Er steht im Flur oder im Keller, läuft rund um die Uhr und meldet sich nur, wenn die Verbindung ausfällt. Ein Support-Ende ist kein Ereignis, das im Alltag sichtbar wird: Das Gerät funktioniert danach exakt wie zuvor, nur werden bekannt gewordene Schwachstellen nicht mehr geschlossen.

Hinzu kommt die Eigentumslage.
Seit der Einführung der sogenannten Routerfreiheit im Jahr 2016 dürfen Kundinnen und Kunden frei wählen, welches Endgerät sie am Anschluss betreiben.
Geräte, die der Telekommunikationsanbieter stellt, werden in der Regel automatisch und zentral aktualisiert.
Bei selbst gekauften Geräten liegt die Verantwortung beim Käufer – und damit bei jemandem, der den Support-Stichtag des Herstellers meist nie zur Kenntnis genommen hat.
Die typische Nutzungsdauer eines Routers übersteigt den Wartungszeitraum vieler Modelle deutlich; Marktteilnehmer verweisen darauf, dass Geräte im Bestand häufig acht Jahre und länger im Einsatz bleiben.

Was der Cyber Resilience Act vorschreibt

Der EU-Gesetzgeber hat die Lücke erkannt.
Die Delegierte Verordnung (EU) 2022/30 zur Funkanlagenrichtlinie verpflichtet Hersteller funkfähiger Geräte seit dem 1.
August 2025 zu grundlegenden Schutzmaßnahmen für Netzintegrität und Nutzerdaten.
Weiter geht der Cyber Resilience Act (Verordnung (EU) 2024/2847): Er verlangt, dass Hersteller Sicherheitsupdates über den erwarteten Produktlebenszyklus, mindestens jedoch fünf Jahre, bereitstellen und den Support-Zeitraum beim Kauf transparent ausweisen.
Die Meldepflichten für aktiv ausgenutzte Schwachstellen greifen ab dem 11.
September 2026, die übrigen Hauptpflichten ab dem 11.
Dezember 2027.
Für Breitbandrouter existiert zudem mit der Technischen Richtlinie TR-03148 des BSI eine nationale Anforderungsbeschreibung.

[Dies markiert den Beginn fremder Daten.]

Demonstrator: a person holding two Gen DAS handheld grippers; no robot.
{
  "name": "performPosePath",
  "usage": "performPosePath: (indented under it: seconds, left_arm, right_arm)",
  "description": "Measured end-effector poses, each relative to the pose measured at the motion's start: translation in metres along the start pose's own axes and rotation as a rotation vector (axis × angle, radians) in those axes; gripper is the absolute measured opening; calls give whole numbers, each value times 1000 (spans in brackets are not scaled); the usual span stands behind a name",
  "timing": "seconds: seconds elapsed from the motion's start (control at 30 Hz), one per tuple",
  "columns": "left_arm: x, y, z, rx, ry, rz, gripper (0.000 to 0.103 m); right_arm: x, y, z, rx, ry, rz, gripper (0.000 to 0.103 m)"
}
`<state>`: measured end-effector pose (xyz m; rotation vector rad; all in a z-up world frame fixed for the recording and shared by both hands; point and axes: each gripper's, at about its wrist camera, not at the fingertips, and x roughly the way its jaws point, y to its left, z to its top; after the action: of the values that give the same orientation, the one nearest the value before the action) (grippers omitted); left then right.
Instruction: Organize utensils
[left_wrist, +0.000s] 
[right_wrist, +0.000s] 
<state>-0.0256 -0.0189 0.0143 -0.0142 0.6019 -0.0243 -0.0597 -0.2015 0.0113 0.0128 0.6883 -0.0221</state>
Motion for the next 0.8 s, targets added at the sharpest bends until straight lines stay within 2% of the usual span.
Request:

Der entscheidende Punkt: Diese Regeln wirken in die Zukunft.
Geräte, die heute in Millionen Haushalten stehen und deren Wartung längst eingestellt wurde, erfasst der Cyber Resilience Act nicht.
Der Bestand bleibt das Problem – und er verschwindet erst über Jahre durch Austausch.

Welche Folgen ein ungepatchter Router hat

Ein kompromittierter Router ist kein isolierter Schaden.
Angreifer können den Datenverkehr umleiten, Anfragen an manipulierte Namensserver senden, Zugangsdaten über gefälschte Seiten abgreifen oder das Gerät in ein Botnetz eingliedern, das für Angriffe auf Dritte genutzt wird.
Weil das Gerät als Vertrauensanker des Heimnetzes fungiert, öffnet es zugleich den Zugang zu allen dahinterliegenden Systemen – einschließlich Kameras, Sprachassistenten und Speichermedien.

Für Haushalte bleibt damit eine Aufgabe, die kaum jemand als solche wahrnimmt: den Firmware-Stand des eigenen Geräts prüfen, die Herstellerangabe zum Ende des Sicherheitssupports suchen, nicht benötigte Fernzugriffs- und Portfreigabefunktionen deaktivieren und Geräte ohne Update-Versorgung ersetzen.
Der Stichtag steht selten auf dem Karton – er steht im Kleingedruckten der Produktseite.